• _EXERCISE DESCRIPTION_
The records that follow must be repeated verbatim, every one of them.

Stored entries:
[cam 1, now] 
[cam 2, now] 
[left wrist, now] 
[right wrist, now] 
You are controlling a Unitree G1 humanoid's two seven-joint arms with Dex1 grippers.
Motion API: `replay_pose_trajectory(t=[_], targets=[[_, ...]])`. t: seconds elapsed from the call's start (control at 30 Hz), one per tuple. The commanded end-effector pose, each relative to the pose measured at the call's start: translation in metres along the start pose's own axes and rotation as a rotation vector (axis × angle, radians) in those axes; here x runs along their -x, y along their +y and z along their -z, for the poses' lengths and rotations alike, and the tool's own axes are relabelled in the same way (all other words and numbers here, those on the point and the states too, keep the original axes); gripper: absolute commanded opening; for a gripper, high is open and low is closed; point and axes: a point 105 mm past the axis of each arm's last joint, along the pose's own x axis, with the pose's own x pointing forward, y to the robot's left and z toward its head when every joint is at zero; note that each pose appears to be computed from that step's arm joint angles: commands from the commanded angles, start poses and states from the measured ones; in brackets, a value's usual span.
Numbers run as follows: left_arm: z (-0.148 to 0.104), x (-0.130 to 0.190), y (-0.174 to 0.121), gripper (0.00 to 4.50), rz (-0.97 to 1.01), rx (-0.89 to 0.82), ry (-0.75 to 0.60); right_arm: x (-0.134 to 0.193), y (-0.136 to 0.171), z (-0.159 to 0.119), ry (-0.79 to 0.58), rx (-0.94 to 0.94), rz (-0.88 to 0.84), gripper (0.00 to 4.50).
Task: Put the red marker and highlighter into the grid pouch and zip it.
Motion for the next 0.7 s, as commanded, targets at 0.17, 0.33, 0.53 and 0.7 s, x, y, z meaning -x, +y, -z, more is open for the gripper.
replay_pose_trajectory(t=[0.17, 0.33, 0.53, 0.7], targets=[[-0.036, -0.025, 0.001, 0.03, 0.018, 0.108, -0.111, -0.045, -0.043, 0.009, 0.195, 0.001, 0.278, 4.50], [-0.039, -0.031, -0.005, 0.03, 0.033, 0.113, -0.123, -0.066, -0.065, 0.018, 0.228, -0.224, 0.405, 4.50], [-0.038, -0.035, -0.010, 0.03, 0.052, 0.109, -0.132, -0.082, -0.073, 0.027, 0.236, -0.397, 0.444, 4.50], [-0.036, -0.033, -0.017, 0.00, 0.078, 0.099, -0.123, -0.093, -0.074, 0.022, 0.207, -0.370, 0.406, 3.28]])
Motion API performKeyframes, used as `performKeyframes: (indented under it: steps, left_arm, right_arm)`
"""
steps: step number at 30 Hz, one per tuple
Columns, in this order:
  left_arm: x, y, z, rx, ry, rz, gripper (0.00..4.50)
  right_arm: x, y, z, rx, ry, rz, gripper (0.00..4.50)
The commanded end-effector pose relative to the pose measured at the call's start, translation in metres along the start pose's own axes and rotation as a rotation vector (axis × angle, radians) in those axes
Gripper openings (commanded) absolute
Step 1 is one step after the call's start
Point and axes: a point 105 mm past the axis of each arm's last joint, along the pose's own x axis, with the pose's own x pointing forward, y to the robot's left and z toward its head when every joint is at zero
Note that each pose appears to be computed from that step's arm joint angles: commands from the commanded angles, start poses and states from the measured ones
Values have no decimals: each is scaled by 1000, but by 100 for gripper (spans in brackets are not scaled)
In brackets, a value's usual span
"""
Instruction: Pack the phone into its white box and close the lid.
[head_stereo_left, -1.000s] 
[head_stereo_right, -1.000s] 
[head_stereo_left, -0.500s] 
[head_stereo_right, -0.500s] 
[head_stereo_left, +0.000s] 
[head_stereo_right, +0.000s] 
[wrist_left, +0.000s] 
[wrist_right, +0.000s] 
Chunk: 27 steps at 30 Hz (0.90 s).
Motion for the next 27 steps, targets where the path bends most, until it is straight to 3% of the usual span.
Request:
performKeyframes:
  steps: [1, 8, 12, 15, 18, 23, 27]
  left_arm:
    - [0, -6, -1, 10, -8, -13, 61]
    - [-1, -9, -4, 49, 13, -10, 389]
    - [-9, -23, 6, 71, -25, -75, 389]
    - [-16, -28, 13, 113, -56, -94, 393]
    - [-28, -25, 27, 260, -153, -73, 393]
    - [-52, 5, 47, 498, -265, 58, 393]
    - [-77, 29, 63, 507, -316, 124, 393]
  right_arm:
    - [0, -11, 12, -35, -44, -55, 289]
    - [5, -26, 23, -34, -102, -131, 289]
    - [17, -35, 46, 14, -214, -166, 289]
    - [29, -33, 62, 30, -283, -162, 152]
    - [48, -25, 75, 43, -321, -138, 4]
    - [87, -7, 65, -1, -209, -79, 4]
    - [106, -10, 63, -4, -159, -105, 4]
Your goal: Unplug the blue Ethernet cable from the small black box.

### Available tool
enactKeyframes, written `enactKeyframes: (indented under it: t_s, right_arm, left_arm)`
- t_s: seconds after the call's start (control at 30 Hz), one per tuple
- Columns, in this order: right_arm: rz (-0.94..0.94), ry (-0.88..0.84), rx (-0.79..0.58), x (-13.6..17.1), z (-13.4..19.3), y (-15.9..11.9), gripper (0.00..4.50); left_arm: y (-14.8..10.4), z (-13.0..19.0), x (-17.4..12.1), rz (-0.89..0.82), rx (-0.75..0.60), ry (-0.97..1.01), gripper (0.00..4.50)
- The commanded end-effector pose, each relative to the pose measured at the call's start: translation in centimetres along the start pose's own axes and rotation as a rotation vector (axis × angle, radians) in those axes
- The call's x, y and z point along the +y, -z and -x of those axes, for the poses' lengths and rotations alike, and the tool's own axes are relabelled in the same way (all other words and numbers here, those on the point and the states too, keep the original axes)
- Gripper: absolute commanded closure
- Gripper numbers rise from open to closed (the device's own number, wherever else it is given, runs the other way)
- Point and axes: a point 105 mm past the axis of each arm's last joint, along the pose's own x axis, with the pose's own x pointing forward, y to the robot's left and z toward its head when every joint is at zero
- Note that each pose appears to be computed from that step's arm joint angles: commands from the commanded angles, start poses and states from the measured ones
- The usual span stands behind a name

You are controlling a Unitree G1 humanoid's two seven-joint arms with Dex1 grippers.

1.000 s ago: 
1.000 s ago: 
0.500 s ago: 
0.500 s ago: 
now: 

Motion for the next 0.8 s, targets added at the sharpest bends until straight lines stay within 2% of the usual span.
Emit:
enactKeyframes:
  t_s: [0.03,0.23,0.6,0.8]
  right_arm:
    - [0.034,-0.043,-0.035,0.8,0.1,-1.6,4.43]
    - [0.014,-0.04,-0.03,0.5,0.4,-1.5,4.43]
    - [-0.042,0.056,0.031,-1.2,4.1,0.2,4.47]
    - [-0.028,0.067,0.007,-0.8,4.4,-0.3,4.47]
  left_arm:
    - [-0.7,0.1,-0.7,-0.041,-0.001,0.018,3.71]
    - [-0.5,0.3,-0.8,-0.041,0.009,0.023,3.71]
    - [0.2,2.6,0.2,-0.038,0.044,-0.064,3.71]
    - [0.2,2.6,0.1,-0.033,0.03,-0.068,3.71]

• _ANSWER FOR THE TASK_
[cam 1, now] 
[cam 2, now] 
[left wrist, now] 
[right wrist, now] 
You are controlling a Unitree G1 humanoid's two seven-joint arms with Dex1 grippers.
Motion API: `replay_pose_trajectory(t=[_], targets=[[_, ...]])`. t: seconds elapsed from the call's start (control at 30 Hz), one per tuple. The commanded end-effector pose, each relative to the pose measured at the call's start: translation in metres along the start pose's own axes and rotation as a rotation vector (axis × angle, radians) in those axes; here x runs along their -x, y along their +y and z along their -z, for the poses' lengths and rotations alike, and the tool's own axes are relabelled in the same way (all other words and numbers here, those on the point and the states too, keep the original axes); gripper: absolute commanded opening; for a gripper, high is open and low is closed; point and axes: a point 105 mm past the axis of each arm's last joint, along the pose's own x axis, with the pose's own x pointing forward, y to the robot's left and z toward its head when every joint is at zero; note that each pose appears to be computed from that step's arm joint angles: commands from the commanded angles, start poses and states from the measured ones; in brackets, a value's usual span.
Numbers run as follows: left_arm: z (-0.148 to 0.104), x (-0.130 to 0.190), y (-0.174 to 0.121), gripper (0.00 to 4.50), rz (-0.97 to 1.01), rx (-0.89 to 0.82), ry (-0.75 to 0.60); right_arm: x (-0.134 to 0.193), y (-0.136 to 0.171), z (-0.159 to 0.119), ry (-0.79 to 0.58), rx (-0.94 to 0.94), rz (-0.88 to 0.84), gripper (0.00 to 4.50).
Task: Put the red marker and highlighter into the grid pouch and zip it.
Motion for the next 0.7 s, as commanded, targets at 0.17, 0.33, 0.53 and 0.7 s, x, y, z meaning -x, +y, -z, more is open for the gripper.
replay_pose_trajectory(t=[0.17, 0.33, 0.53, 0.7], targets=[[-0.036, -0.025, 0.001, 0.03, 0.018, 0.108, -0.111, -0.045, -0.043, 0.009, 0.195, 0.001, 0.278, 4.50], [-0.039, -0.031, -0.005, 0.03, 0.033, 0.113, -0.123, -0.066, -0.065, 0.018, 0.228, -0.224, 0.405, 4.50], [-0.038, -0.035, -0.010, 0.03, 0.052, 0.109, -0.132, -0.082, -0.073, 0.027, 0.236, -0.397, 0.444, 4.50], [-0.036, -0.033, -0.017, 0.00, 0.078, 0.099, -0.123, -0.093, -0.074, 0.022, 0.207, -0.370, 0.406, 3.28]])
Motion API performKeyframes, used as `performKeyframes: (indented under it: steps, left_arm, right_arm)`
"""
steps: step number at 30 Hz, one per tuple
Columns, in this order:
  left_arm: x, y, z, rx, ry, rz, gripper (0.00..4.50)
  right_arm: x, y, z, rx, ry, rz, gripper (0.00..4.50)
The commanded end-effector pose relative to the pose measured at the call's start, translation in metres along the start pose's own axes and rotation as a rotation vector (axis × angle, radians) in those axes
Gripper openings (commanded) absolute
Step 1 is one step after the call's start
Point and axes: a point 105 mm past the axis of each arm's last joint, along the pose's own x axis, with the pose's own x pointing forward, y to the robot's left and z toward its head when every joint is at zero
Note that each pose appears to be computed from that step's arm joint angles: commands from the commanded angles, start poses and states from the measured ones
Values have no decimals: each is scaled by 1000, but by 100 for gripper (spans in brackets are not scaled)
In brackets, a value's usual span
"""
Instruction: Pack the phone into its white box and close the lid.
[head_stereo_left, -1.000s] 
[head_stereo_right, -1.000s] 
[head_stereo_left, -0.500s] 
[head_stereo_right, -0.500s] 
[head_stereo_left, +0.000s] 
[head_stereo_right, +0.000s] 
[wrist_left, +0.000s] 
[wrist_right, +0.000s] 
Chunk: 27 steps at 30 Hz (0.90 s).
Motion for the next 27 steps, targets where the path bends most, until it is straight to 3% of the usual span.
Request:
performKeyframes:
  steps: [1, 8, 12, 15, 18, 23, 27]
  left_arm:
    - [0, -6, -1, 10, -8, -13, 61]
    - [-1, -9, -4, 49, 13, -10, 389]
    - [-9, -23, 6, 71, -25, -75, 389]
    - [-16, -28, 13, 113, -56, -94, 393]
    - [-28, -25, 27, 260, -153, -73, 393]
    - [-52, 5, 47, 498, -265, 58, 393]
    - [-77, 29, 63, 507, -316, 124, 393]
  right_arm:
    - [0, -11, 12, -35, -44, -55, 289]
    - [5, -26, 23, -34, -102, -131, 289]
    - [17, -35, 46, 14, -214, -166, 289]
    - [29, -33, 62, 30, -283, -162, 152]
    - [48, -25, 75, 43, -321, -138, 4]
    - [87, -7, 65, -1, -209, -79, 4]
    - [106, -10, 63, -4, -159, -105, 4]
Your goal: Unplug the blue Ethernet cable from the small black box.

### Available tool
enactKeyframes, written `enactKeyframes: (indented under it: t_s, right_arm, left_arm)`
- t_s: seconds after the call's start (control at 30 Hz), one per tuple
- Columns, in this order: right_arm: rz (-0.94..0.94), ry (-0.88..0.84), rx (-0.79..0.58), x (-13.6..17.1), z (-13.4..19.3), y (-15.9..11.9), gripper (0.00..4.50); left_arm: y (-14.8..10.4), z (-13.0..19.0), x (-17.4..12.1), rz (-0.89..0.82), rx (-0.75..0.60), ry (-0.97..1.01), gripper (0.00..4.50)
- The commanded end-effector pose, each relative to the pose measured at the call's start: translation in centimetres along the start pose's own axes and rotation as a rotation vector (axis × angle, radians) in those axes
- The call's x, y and z point along the +y, -z and -x of those axes, for the poses' lengths and rotations alike, and the tool's own axes are relabelled in the same way (all other words and numbers here, those on the point and the states too, keep the original axes)
- Gripper: absolute commanded closure
- Gripper numbers rise from open to closed (the device's own number, wherever else it is given, runs the other way)
- Point and axes: a point 105 mm past the axis of each arm's last joint, along the pose's own x axis, with the pose's own x pointing forward, y to the robot's left and z toward its head when every joint is at zero
- Note that each pose appears to be computed from that step's arm joint angles: commands from the commanded angles, start poses and states from the measured ones
- The usual span stands behind a name

You are controlling a Unitree G1 humanoid's two seven-joint arms with Dex1 grippers.

1.000 s ago: 
1.000 s ago: 
0.500 s ago: 
0.500 s ago: 
now: 

Motion for the next 0.8 s, targets added at the sharpest bends until straight lines stay within 2% of the usual span.
Emit:
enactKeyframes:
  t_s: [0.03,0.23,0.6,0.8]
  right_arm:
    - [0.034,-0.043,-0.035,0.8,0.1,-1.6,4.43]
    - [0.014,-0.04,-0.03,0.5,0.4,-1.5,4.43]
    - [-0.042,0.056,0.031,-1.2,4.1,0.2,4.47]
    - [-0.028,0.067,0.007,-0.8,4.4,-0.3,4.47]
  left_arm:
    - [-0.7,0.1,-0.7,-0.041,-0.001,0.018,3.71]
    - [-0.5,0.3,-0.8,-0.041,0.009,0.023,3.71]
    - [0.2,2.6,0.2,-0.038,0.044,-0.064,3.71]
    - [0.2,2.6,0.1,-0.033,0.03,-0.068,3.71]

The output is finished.